**DIRECTIONS FOR THIS TASK**
Your response should give back each record exactly, word for word.

───── DATA SHOWN

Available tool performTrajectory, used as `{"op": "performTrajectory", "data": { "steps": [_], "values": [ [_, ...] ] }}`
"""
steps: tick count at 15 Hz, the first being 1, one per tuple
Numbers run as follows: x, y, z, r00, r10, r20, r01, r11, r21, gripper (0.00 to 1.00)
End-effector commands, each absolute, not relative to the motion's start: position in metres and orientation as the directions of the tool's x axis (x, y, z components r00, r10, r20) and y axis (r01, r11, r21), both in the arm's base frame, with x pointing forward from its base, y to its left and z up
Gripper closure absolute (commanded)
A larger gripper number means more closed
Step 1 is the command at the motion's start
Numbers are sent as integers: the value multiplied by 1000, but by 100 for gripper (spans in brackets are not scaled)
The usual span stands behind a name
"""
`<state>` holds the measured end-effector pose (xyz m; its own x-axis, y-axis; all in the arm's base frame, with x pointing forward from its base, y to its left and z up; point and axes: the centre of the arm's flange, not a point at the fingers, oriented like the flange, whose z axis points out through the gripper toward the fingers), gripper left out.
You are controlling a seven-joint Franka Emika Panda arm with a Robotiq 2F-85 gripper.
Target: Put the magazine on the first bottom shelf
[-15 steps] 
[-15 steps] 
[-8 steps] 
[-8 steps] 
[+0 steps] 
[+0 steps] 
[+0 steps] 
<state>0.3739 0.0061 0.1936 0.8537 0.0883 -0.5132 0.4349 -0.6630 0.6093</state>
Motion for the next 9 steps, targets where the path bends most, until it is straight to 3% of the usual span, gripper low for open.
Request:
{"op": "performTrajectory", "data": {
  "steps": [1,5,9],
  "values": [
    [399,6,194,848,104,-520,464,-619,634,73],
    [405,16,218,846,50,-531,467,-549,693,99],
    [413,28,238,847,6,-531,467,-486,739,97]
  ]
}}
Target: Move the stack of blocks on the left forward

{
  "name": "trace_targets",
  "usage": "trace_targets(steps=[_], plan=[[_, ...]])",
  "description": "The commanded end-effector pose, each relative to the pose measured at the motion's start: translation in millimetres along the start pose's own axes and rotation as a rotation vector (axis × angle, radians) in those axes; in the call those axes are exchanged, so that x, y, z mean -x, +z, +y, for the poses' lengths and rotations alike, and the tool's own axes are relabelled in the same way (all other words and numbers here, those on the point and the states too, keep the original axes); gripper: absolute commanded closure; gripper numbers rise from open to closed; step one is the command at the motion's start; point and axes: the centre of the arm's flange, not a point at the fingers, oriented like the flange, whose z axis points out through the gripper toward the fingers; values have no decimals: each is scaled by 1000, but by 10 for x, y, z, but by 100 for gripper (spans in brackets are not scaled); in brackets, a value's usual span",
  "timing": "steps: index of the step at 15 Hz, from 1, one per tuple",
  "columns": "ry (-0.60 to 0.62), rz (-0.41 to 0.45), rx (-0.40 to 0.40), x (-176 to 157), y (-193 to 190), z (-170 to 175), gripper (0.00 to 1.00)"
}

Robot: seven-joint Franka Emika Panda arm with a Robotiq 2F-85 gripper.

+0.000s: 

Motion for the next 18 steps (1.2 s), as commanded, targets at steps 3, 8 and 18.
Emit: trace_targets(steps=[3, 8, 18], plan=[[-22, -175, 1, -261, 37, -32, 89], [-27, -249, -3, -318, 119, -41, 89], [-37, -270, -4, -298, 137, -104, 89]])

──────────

**EXERCISE ANSWER**
Available tool performTrajectory, used as `{"op": "performTrajectory", "data": { "steps": [_], "values": [ [_, ...] ] }}`
"""
steps: tick count at 15 Hz, the first being 1, one per tuple
Numbers run as follows: x, y, z, r00, r10, r20, r01, r11, r21, gripper (0.00 to 1.00)
End-effector commands, each absolute, not relative to the motion's start: position in metres and orientation as the directions of the tool's x axis (x, y, z components r00, r10, r20) and y axis (r01, r11, r21), both in the arm's base frame, with x pointing forward from its base, y to its left and z up
Gripper closure absolute (commanded)
A larger gripper number means more closed
Step 1 is the command at the motion's start
Numbers are sent as integers: the value multiplied by 1000, but by 100 for gripper (spans in brackets are not scaled)
The usual span stands behind a name
"""
`<state>` holds the measured end-effector pose (xyz m; its own x-axis, y-axis; all in the arm's base frame, with x pointing forward from its base, y to its left and z up; point and axes: the centre of the arm's flange, not a point at the fingers, oriented like the flange, whose z axis points out through the gripper toward the fingers), gripper left out.
You are controlling a seven-joint Franka Emika Panda arm with a Robotiq 2F-85 gripper.
Target: Put the magazine on the first bottom shelf
[-15 steps] 
[-15 steps] 
[-8 steps] 
[-8 steps] 
[+0 steps] 
[+0 steps] 
[+0 steps] 
<state>0.3739 0.0061 0.1936 0.8537 0.0883 -0.5132 0.4349 -0.6630 0.6093</state>
Motion for the next 9 steps, targets where the path bends most, until it is straight to 3% of the usual span, gripper low for open.
Request:
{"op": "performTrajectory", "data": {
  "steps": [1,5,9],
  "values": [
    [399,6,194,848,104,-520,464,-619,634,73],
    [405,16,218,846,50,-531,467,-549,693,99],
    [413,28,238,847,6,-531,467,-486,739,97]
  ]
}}
Target: Move the stack of blocks on the left forward

{
  "name": "trace_targets",
  "usage": "trace_targets(steps=[_], plan=[[_, ...]])",
  "description": "The commanded end-effector pose, each relative to the pose measured at the motion's start: translation in millimetres along the start pose's own axes and rotation as a rotation vector (axis × angle, radians) in those axes; in the call those axes are exchanged, so that x, y, z mean -x, +z, +y, for the poses' lengths and rotations alike, and the tool's own axes are relabelled in the same way (all other words and numbers here, those on the point and the states too, keep the original axes); gripper: absolute commanded closure; gripper numbers rise from open to closed; step one is the command at the motion's start; point and axes: the centre of the arm's flange, not a point at the fingers, oriented like the flange, whose z axis points out through the gripper toward the fingers; values have no decimals: each is scaled by 1000, but by 10 for x, y, z, but by 100 for gripper (spans in brackets are not scaled); in brackets, a value's usual span",
  "timing": "steps: index of the step at 15 Hz, from 1, one per tuple",
  "columns": "ry (-0.60 to 0.62), rz (-0.41 to 0.45), rx (-0.40 to 0.40), x (-176 to 157), y (-193 to 190), z (-170 to 175), gripper (0.00 to 1.00)"
}

Robot: seven-joint Franka Emika Panda arm with a Robotiq 2F-85 gripper.

+0.000s: 

Motion for the next 18 steps (1.2 s), as commanded, targets at steps 3, 8 and 18.
Emit: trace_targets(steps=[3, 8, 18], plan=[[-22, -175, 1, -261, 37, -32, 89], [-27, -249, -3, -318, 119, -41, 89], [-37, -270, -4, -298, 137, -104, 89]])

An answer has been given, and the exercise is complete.